*What you should do:*
When you respond, write out each entry exactly as it stands.

*Information:*
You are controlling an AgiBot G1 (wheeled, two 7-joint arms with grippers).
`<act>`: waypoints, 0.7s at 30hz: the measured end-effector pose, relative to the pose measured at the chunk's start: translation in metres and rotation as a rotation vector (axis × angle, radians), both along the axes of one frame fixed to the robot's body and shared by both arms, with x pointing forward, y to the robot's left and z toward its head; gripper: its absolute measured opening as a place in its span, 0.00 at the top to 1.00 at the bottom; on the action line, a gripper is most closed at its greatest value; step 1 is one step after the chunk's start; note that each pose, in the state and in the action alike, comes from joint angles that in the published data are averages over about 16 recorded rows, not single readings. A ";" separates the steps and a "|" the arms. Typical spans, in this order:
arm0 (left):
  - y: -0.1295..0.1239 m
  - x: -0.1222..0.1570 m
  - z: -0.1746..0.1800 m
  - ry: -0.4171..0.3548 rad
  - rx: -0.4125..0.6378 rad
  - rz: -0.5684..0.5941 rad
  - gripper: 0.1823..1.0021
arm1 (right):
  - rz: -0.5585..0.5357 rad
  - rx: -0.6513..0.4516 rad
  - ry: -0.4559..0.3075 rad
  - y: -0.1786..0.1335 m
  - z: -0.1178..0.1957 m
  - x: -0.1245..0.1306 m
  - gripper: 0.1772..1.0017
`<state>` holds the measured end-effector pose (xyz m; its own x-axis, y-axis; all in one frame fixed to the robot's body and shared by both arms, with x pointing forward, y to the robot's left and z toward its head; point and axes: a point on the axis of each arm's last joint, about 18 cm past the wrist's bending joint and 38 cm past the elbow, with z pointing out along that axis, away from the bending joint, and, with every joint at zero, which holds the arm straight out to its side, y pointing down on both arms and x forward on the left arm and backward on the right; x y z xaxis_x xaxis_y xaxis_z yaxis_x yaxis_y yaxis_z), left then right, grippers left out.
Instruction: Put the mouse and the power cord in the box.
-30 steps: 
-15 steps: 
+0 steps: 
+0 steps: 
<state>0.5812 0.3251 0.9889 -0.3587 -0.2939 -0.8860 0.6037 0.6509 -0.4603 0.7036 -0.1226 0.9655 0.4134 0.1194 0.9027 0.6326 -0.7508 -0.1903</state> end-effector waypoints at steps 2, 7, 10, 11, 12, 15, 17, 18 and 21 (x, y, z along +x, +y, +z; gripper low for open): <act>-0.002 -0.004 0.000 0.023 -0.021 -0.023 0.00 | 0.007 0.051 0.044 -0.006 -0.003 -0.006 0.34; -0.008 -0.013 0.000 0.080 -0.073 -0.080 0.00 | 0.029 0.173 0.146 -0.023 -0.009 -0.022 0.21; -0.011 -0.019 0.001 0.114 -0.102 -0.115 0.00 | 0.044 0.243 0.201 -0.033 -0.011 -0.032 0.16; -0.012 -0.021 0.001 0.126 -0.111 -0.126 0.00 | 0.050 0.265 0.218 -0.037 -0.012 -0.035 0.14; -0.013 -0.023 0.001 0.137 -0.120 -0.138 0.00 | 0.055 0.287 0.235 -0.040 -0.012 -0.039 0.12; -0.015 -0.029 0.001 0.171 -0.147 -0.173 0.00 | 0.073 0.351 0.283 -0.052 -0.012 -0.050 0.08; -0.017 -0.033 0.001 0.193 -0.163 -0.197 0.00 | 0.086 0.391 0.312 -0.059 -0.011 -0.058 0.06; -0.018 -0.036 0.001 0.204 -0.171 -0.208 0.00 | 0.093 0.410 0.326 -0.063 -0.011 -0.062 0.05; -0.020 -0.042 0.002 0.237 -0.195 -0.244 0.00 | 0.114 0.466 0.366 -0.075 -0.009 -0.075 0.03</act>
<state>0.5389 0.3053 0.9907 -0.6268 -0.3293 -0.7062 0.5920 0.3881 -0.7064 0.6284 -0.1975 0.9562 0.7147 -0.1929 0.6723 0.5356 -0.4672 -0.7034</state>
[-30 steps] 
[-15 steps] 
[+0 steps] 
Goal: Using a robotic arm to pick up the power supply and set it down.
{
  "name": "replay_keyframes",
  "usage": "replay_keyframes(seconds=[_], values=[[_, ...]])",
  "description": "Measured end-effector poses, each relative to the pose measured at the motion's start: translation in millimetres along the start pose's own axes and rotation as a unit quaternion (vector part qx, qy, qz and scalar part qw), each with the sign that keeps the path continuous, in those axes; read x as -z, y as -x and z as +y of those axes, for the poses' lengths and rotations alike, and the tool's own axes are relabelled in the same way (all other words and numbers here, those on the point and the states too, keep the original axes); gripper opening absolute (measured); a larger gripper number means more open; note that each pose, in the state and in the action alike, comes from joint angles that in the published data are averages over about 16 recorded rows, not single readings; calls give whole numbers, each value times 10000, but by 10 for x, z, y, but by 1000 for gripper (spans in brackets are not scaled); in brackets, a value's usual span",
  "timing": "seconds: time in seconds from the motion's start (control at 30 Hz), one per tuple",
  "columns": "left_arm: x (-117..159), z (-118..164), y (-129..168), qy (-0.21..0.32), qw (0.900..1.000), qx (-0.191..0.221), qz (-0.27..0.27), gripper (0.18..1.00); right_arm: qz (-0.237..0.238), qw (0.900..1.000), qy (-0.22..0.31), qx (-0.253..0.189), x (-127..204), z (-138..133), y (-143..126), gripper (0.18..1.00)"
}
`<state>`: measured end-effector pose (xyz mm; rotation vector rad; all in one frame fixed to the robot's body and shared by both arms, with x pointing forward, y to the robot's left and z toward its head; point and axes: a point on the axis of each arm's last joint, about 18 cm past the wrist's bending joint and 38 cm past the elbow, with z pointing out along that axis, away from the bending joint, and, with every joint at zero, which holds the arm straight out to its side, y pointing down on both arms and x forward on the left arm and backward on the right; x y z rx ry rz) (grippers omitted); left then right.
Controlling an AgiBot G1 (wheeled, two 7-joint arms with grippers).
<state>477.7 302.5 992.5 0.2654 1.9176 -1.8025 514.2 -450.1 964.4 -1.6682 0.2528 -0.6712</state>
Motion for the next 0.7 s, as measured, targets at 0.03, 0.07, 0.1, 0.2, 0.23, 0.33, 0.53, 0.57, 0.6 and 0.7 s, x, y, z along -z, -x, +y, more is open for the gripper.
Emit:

*Expected answer:*
You are controlling an AgiBot G1 (wheeled, two 7-joint arms with grippers).
`<act>`: waypoints, 0.7s at 30hz: the measured end-effector pose, relative to the pose measured at the chunk's start: translation in metres and rotation as a rotation vector (axis × angle, radians), both along the axes of one frame fixed to the robot's body and shared by both arms, with x pointing forward, y to the robot's left and z toward its head; gripper: its absolute measured opening as a place in its span, 0.00 at the top to 1.00 at the bottom; on the action line, a gripper is most closed at its greatest value; step 1 is one step after the chunk's start; note that each pose, in the state and in the action alike, comes from joint angles that in the published data are averages over about 16 recorded rows, not single readings. A ";" separates the steps and a "|" the arms. Typical spans, in this order:
arm0 (left):
  - y: -0.1295..0.1239 m
  - x: -0.1222..0.1570 m
  - z: -0.1746..0.1800 m
  - ry: -0.4171..0.3548 rad
  - rx: -0.4125..0.6378 rad
  - rz: -0.5684..0.5941 rad
  - gripper: 0.1823..1.0021
arm1 (right):
  - rz: -0.5585..0.5357 rad
  - rx: -0.6513..0.4516 rad
  - ry: -0.4559..0.3075 rad
  - y: -0.1786..0.1335 m
  - z: -0.1178..0.1957 m
  - x: -0.1245..0.1306 m
  - gripper: 0.1772..1.0017
`<state>` holds the measured end-effector pose (xyz m; its own x-axis, y-axis; all in one frame fixed to the robot's body and shared by both arms, with x pointing forward, y to the robot's left and z toward its head; point and axes: a point on the axis of each arm's last joint, about 18 cm past the wrist's bending joint and 38 cm past the elbow, with z pointing out along that axis, away from the bending joint, and, with every joint at zero, which holds the arm straight out to its side, y pointing down on both arms and x forward on the left arm and backward on the right; x y z xaxis_x xaxis_y xaxis_z yaxis_x yaxis_y yaxis_z), left then right, grippers left out.
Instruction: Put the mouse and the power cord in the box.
-30 steps: 
-15 steps: 
+0 steps: 
+0 steps: 
<state>0.5812 0.3251 0.9889 -0.3587 -0.2939 -0.8860 0.6037 0.6509 -0.4603 0.7036 -0.1226 0.9655 0.4134 0.1194 0.9027 0.6326 -0.7508 -0.1903</state> end-effector waypoints at steps 2, 7, 10, 11, 12, 15, 17, 18 and 21 (x, y, z along +x, +y, +z; gripper low for open): <act>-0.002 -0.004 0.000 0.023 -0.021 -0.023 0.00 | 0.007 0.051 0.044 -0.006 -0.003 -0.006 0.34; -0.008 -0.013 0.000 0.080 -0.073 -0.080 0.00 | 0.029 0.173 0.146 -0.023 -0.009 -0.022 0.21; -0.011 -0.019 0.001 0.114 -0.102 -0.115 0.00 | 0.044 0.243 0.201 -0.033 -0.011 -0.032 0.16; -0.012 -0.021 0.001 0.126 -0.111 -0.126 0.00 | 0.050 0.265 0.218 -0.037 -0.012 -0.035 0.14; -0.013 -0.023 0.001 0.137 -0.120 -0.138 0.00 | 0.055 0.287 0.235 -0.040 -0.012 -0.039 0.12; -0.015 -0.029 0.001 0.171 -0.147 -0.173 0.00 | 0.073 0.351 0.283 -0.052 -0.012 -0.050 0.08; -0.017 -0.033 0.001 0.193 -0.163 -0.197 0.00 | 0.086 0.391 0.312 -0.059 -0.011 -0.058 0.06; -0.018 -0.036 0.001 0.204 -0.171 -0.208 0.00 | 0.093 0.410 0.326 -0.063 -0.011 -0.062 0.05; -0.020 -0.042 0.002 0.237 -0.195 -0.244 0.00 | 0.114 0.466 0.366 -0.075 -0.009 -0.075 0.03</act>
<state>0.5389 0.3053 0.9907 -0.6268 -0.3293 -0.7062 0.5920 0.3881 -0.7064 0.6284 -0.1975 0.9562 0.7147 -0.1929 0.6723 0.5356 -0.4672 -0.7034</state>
[-30 steps] 
[-15 steps] 
[+0 steps] 
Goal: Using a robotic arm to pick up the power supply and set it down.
{
  "name": "replay_keyframes",
  "usage": "replay_keyframes(seconds=[_], values=[[_, ...]])",
  "description": "Measured end-effector poses, each relative to the pose measured at the motion's start: translation in millimetres along the start pose's own axes and rotation as a unit quaternion (vector part qx, qy, qz and scalar part qw), each with the sign that keeps the path continuous, in those axes; read x as -z, y as -x and z as +y of those axes, for the poses' lengths and rotations alike, and the tool's own axes are relabelled in the same way (all other words and numbers here, those on the point and the states too, keep the original axes); gripper opening absolute (measured); a larger gripper number means more open; note that each pose, in the state and in the action alike, comes from joint angles that in the published data are averages over about 16 recorded rows, not single readings; calls give whole numbers, each value times 10000, but by 10 for x, z, y, but by 1000 for gripper (spans in brackets are not scaled); in brackets, a value's usual span",
  "timing": "seconds: time in seconds from the motion's start (control at 30 Hz), one per tuple",
  "columns": "left_arm: x (-117..159), z (-118..164), y (-129..168), qy (-0.21..0.32), qw (0.900..1.000), qx (-0.191..0.221), qz (-0.27..0.27), gripper (0.18..1.00); right_arm: qz (-0.237..0.238), qw (0.900..1.000), qy (-0.22..0.31), qx (-0.253..0.189), x (-127..204), z (-138..133), y (-143..126), gripper (0.18..1.00)"
}
`<state>`: measured end-effector pose (xyz mm; rotation vector rad; all in one frame fixed to the robot's body and shared by both arms, with x pointing forward, y to the robot's left and z toward its head; point and axes: a point on the axis of each arm's last joint, about 18 cm past the wrist's bending joint and 38 cm past the elbow, with z pointing out along that axis, away from the bending joint, and, with every joint at zero, which holds the arm straight out to its side, y pointing down on both arms and x forward on the left arm and backward on the right; x y z rx ry rz) (grippers omitted); left then right.
Controlling an AgiBot G1 (wheeled, two 7-joint arms with grippers).
<state>477.7 302.5 992.5 0.2654 1.9176 -1.8025 514.2 -450.1 964.4 -1.6682 0.2528 -0.6712</state>
Motion for the next 0.7 s, as measured, targets at 0.03, 0.07, 0.1, 0.2, 0.23, 0.33, 0.53, 0.57, 0.6 and 0.7 s, x, y, z along -z, -x, +y, more is open for the gripper.
Emit:

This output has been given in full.